= Frank Deluca =

American mobster in Missouri (1898–1967)

Frank DeLuca (April 1, 1898 – May 1967) was an Italian-American mobster who helped control the smuggling and distribution of narcotics in Kansas City, Missouri, for almost four decades.

Born Francesco DeLuca in Giardinello, Sicily, DeLuca migrated to the United States with his brother Joseph Deluca to Kansas City. Frank DeLuca married Lillian Cora Buckner. Frank was arrested for concealed weapons charges, violating the Alien Registration Act, and murder for hire.

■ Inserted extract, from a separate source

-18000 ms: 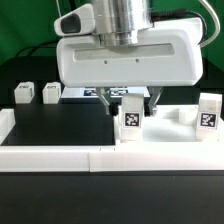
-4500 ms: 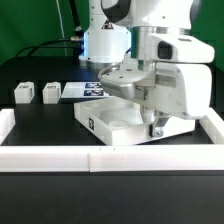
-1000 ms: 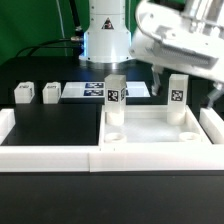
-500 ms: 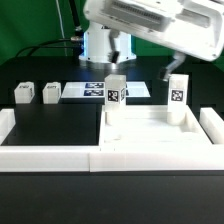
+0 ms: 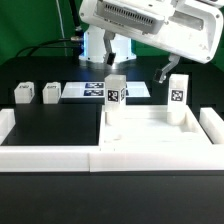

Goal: Assemble square table

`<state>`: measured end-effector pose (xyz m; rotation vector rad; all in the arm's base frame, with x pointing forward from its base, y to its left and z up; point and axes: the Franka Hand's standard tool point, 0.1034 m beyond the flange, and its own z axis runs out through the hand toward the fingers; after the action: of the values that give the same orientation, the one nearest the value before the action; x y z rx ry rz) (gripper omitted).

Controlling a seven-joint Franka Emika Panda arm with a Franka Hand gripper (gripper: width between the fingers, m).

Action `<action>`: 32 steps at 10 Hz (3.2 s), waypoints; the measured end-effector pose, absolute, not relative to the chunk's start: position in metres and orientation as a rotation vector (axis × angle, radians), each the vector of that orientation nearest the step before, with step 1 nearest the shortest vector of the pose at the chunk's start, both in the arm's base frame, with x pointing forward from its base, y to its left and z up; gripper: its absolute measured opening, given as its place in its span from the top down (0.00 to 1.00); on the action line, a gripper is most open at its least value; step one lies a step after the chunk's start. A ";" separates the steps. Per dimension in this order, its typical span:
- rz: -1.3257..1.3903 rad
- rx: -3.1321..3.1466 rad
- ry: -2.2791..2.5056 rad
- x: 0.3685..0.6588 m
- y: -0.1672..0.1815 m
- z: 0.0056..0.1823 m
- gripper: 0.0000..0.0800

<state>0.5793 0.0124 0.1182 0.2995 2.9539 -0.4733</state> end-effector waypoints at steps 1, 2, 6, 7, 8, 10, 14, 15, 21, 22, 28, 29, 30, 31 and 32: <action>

By the 1920s, the two brothers were involved with mobster Joseph DiGiovanni in smuggling and narcotics trafficking in the Midwest. Frank was eventually watched by several federal agencies, including the Bureau of Alcohol, Tobacco, Firearms and Explosives (ATF), the Internal Revenue Service (IRS), the Immigration and Naturalization Service (INS) and the U.S. Department of Justice. He also had some legitimate business.

During the 1950s, at Senate Select Committee hearings on organized crime, known as the Kefauver hearings, Frank and Joe were named as two of the "Five Iron Men" of Kansas City in 1952.

==Death==
Frank Deluca died in May, 1967.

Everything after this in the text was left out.